- **Directions for this task**
Each line below from the line with "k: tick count" to the line with "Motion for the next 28" must be copied exactly, including those two, and no picture may appear in the copy.

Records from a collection
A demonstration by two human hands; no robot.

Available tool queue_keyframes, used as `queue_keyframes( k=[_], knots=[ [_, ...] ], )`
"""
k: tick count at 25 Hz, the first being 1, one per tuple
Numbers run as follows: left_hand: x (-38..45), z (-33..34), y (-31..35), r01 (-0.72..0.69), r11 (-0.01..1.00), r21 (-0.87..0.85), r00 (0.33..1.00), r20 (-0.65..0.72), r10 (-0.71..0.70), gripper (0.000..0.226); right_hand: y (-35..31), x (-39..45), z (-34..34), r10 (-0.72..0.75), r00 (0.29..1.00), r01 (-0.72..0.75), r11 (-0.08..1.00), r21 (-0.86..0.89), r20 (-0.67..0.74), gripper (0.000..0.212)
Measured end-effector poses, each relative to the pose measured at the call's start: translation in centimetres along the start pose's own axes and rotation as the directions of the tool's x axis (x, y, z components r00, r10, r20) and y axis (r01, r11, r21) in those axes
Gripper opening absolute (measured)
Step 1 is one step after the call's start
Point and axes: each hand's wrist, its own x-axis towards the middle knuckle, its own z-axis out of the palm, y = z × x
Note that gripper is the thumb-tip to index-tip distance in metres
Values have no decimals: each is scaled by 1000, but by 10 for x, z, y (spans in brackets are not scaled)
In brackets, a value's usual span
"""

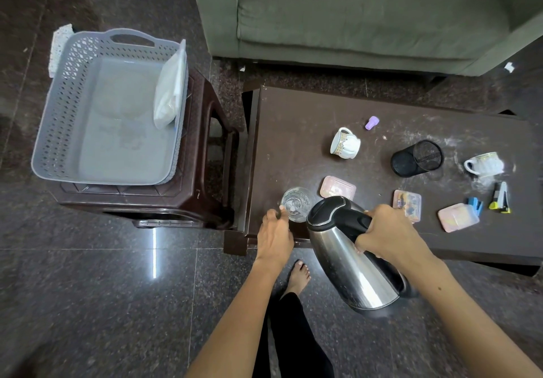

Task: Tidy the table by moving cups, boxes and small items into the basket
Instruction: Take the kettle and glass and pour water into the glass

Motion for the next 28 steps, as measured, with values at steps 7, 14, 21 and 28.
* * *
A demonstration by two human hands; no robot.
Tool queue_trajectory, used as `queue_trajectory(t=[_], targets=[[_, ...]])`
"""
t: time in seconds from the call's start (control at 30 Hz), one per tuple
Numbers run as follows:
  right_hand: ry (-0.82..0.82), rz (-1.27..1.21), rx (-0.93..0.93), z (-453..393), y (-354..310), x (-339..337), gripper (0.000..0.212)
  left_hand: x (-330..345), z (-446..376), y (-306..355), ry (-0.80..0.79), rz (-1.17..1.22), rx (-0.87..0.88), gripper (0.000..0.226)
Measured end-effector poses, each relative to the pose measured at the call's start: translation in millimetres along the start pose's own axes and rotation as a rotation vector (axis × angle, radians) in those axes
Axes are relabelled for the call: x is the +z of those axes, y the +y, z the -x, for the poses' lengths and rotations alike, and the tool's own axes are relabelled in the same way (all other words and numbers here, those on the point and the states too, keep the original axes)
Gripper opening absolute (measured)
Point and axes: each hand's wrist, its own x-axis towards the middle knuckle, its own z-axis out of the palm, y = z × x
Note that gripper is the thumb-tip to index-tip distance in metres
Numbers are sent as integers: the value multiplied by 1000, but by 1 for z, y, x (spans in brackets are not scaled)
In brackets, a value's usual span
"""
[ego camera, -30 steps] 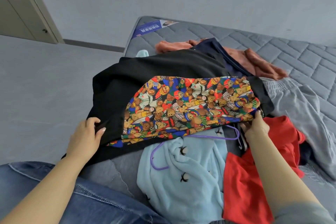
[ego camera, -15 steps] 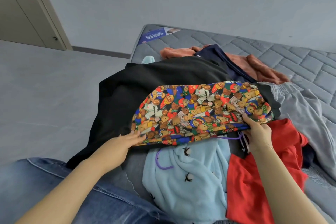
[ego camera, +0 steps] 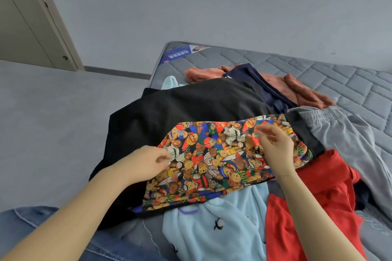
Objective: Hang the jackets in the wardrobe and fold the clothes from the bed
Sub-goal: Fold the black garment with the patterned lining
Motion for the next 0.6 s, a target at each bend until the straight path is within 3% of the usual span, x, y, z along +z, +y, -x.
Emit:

- **Exercise answer**
k: tick count at 25 Hz, the first being 1, one per tuple
Numbers run as follows: left_hand: x (-38..45), z (-33..34), y (-31..35), r01 (-0.72..0.69), r11 (-0.01..1.00), r21 (-0.87..0.85), r00 (0.33..1.00), r20 (-0.65..0.72), r10 (-0.71..0.70), gripper (0.000..0.226); right_hand: y (-35..31), x (-39..45), z (-34..34), r10 (-0.72..0.75), r00 (0.29..1.00), r01 (-0.72..0.75), r11 (-0.08..1.00), r21 (-0.86..0.89), r20 (-0.67..0.74), gripper (0.000..0.212)
Measured end-effector poses, each relative to the pose measured at the call's start: translation in centimetres along the start pose's own axes and rotation as the directions of the tool's x axis (x, y, z components r00, r10, r20) and y axis (r01, r11, r21) in those axes
Gripper opening absolute (measured)
Step 1 is one step after the call's start
Point and axes: each hand's wrist, its own x-axis towards the middle knuckle, its own z-axis out of the palm, y = z × x
Note that gripper is the thumb-tip to index-tip distance in metres
Values have no decimals: each is scaled by 1000, but by 10 for x, z, y (spans in brackets are not scaled)
In brackets, a value's usual span
"""


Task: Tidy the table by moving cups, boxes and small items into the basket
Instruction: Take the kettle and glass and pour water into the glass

Motion for the next 28 steps, as measured, with values at steps 7, 14, 21 and 28.

That brings the answer to completion.